Program Makan Bergizi Gratis (MBG) awalnya disambut sebagai angin segar bagi peningkatan kualitas gizi anak-anak Indonesia. Anggaran jumbo yang digelontorkan negara seharusnya murni berputar untuk kesehatan generasi penerus bangsa. Namun, berita penahanan sejumlah pejabat tinggi di Badan Gizi Nasional (BGN) terkait dugaan penyimpangan tata kelola proyek ini benar-benar membuat kita terkejut dan mengelus dada.

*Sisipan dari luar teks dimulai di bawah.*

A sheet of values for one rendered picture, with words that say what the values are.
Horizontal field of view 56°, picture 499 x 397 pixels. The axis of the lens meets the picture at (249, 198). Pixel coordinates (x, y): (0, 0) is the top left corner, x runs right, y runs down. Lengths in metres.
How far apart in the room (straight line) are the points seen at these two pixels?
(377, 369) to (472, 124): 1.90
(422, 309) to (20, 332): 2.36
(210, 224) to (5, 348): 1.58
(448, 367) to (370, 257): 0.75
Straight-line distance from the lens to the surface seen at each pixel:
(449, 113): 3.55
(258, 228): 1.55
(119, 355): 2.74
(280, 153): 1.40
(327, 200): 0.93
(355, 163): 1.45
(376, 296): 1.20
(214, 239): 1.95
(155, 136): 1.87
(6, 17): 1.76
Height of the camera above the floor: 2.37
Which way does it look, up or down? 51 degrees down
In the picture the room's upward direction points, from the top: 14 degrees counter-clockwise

Bagaimana bisa, sebuah program yang berniat mulia memberi makan anak-anak sekolah dan kelompok rentan justru dijadikan ladang mengeruk keuntungan pribadi? Modus operandi yang terungkap seperti pengondisian mitra yayasan, penunjukan vendor titipan, hingga permainan alat pengadaan menunjukkan bahwa penyakit birokrasi masih mengakar kuat. Uang miliaran rupiah yang seharusnya menjadi lauk pauk bergizi di piring anak-anak malah mengalir deras ke rekening para pemburu rente.

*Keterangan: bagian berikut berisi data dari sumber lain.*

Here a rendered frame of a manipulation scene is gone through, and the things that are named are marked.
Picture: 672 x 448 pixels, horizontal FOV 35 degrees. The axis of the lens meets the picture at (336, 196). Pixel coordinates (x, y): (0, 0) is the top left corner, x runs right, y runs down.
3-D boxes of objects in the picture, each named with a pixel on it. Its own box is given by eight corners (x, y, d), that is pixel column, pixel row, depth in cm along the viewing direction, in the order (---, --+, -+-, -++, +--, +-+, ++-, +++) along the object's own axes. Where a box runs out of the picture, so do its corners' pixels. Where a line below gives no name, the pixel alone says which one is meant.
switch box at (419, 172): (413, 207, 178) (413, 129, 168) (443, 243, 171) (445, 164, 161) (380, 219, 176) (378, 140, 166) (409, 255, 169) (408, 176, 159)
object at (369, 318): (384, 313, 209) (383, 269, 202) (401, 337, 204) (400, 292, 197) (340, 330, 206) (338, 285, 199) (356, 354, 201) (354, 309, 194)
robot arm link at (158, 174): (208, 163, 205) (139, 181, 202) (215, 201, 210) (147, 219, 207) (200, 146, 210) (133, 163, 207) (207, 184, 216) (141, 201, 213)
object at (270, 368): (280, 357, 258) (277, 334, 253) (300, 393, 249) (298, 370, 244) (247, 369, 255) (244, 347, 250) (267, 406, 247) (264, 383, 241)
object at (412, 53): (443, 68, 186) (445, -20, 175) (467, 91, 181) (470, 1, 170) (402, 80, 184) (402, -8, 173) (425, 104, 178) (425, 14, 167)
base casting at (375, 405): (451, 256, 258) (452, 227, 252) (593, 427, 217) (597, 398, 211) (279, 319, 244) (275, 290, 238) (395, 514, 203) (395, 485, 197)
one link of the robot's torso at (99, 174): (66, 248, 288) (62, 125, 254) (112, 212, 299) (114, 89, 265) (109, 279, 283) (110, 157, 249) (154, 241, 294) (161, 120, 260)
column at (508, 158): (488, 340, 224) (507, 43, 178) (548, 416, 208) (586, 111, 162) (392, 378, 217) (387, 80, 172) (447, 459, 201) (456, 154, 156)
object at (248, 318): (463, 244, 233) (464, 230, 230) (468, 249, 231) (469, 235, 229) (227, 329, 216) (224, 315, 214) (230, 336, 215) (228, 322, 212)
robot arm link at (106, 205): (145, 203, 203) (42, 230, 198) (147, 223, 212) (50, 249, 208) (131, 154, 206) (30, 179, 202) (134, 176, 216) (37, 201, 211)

Kita tentu mengapresiasi langkah tegas aparat penegak hukum yang terus membongkar kasus ini tanpa pandang bulu. Akan tetapi, penindakan hukum saja tidak cukup. Tata kelola di dalam BGN harus dievaluasi secara menyeluruh dari hulu ke hilir. Jangan sampai kualitas makanan yang dibagikan asal-asalan, atau lebih parah lagi, menjadi bom waktu yang membahayakan kesehatan akibat lemahnya standar pengawasan dapur umum.

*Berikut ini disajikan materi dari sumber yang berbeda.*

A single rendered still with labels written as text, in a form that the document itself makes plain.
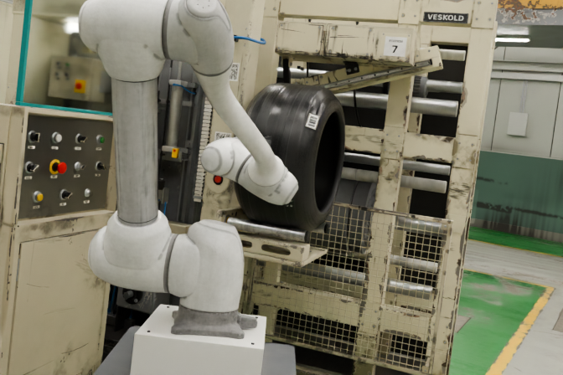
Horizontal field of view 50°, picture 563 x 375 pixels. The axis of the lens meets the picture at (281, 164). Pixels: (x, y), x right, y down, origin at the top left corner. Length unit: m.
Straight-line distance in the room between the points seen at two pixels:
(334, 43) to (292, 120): 0.56
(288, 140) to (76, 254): 0.86
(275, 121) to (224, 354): 1.00
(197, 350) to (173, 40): 0.73
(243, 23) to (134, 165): 1.22
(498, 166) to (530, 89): 1.47
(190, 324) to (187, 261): 0.16
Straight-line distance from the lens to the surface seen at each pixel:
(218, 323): 1.55
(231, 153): 1.72
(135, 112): 1.37
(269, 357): 1.78
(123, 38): 1.30
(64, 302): 2.31
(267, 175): 1.65
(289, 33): 2.72
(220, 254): 1.51
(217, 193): 2.52
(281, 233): 2.34
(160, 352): 1.53
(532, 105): 11.55
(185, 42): 1.27
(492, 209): 11.53
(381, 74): 2.72
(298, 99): 2.27
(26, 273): 2.12
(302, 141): 2.17
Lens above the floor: 1.29
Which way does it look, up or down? 3 degrees down
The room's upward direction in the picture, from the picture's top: 7 degrees clockwise

Pemerintah dan pemimpin baru BGN harus membuktikan komitmen “tanpa toleransi” terhadap segala bentuk korupsi dan kecurangan. Publik menuntut transparansi penuh, pelibatan audit independen, serta pengawasan terbuka dari masyarakat sipil. Jangan biarkan niat baik negara dikotori oleh tangan-tangan serakah yang merampas hak gizi anak-anak miskin di pelosok negeri.